Read through the records. Copy each line that has the word "whole".

[[ DATASET CONTENT, beginning ]]

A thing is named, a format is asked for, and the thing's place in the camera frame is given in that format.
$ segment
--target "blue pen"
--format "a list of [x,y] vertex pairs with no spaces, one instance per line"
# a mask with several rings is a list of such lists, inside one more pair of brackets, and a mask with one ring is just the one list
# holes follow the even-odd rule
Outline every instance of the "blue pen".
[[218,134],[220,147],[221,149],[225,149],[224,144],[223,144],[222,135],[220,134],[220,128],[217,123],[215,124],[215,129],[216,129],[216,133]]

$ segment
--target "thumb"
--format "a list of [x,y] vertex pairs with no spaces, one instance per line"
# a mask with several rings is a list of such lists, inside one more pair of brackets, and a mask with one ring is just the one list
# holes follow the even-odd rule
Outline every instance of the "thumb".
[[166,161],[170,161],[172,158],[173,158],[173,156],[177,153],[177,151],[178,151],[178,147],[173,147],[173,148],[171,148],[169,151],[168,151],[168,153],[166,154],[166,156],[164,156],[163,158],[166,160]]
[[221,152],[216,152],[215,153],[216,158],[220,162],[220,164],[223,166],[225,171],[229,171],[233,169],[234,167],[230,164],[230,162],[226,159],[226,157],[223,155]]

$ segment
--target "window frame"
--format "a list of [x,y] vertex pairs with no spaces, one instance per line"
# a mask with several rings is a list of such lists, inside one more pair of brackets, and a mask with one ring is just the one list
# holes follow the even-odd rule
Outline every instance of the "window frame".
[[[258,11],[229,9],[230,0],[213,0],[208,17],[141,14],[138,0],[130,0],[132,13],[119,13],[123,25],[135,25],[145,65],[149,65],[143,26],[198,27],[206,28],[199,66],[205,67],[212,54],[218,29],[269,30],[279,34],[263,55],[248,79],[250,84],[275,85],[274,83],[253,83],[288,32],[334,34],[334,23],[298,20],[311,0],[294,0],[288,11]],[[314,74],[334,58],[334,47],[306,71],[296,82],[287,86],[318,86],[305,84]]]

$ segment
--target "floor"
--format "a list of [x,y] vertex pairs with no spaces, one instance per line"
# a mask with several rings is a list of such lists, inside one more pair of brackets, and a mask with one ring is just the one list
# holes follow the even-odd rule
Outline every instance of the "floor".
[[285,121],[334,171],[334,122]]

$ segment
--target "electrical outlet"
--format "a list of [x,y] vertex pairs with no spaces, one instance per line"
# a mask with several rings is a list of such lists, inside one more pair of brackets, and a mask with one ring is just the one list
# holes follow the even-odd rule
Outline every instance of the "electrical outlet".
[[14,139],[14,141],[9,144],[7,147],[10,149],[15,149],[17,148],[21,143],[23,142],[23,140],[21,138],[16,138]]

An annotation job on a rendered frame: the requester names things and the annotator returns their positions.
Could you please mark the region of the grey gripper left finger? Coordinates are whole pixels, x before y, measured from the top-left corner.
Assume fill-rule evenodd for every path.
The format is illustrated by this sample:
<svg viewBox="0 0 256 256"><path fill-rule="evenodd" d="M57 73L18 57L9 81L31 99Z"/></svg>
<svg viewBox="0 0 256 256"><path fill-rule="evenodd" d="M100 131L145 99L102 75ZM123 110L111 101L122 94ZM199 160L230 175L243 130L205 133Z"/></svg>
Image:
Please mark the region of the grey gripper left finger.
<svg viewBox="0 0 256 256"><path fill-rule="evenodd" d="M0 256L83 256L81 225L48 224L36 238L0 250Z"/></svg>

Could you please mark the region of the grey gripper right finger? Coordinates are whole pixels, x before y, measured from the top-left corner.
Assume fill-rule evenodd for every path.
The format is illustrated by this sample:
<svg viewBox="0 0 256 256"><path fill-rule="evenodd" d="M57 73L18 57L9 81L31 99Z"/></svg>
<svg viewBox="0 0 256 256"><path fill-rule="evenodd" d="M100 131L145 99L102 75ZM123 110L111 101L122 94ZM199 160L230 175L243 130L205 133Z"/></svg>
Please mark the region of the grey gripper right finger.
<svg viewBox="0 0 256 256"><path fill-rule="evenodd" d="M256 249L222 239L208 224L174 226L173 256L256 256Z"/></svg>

[[ DATASET CONTENT, end ]]

[RESULT OF THIS EXERCISE]
Could you please mark the region of the grey gripper left finger? Coordinates are whole pixels, x before y, measured from the top-left corner.
Could you please mark the region of the grey gripper right finger? Coordinates are whole pixels, x before y, measured from the top-left corner.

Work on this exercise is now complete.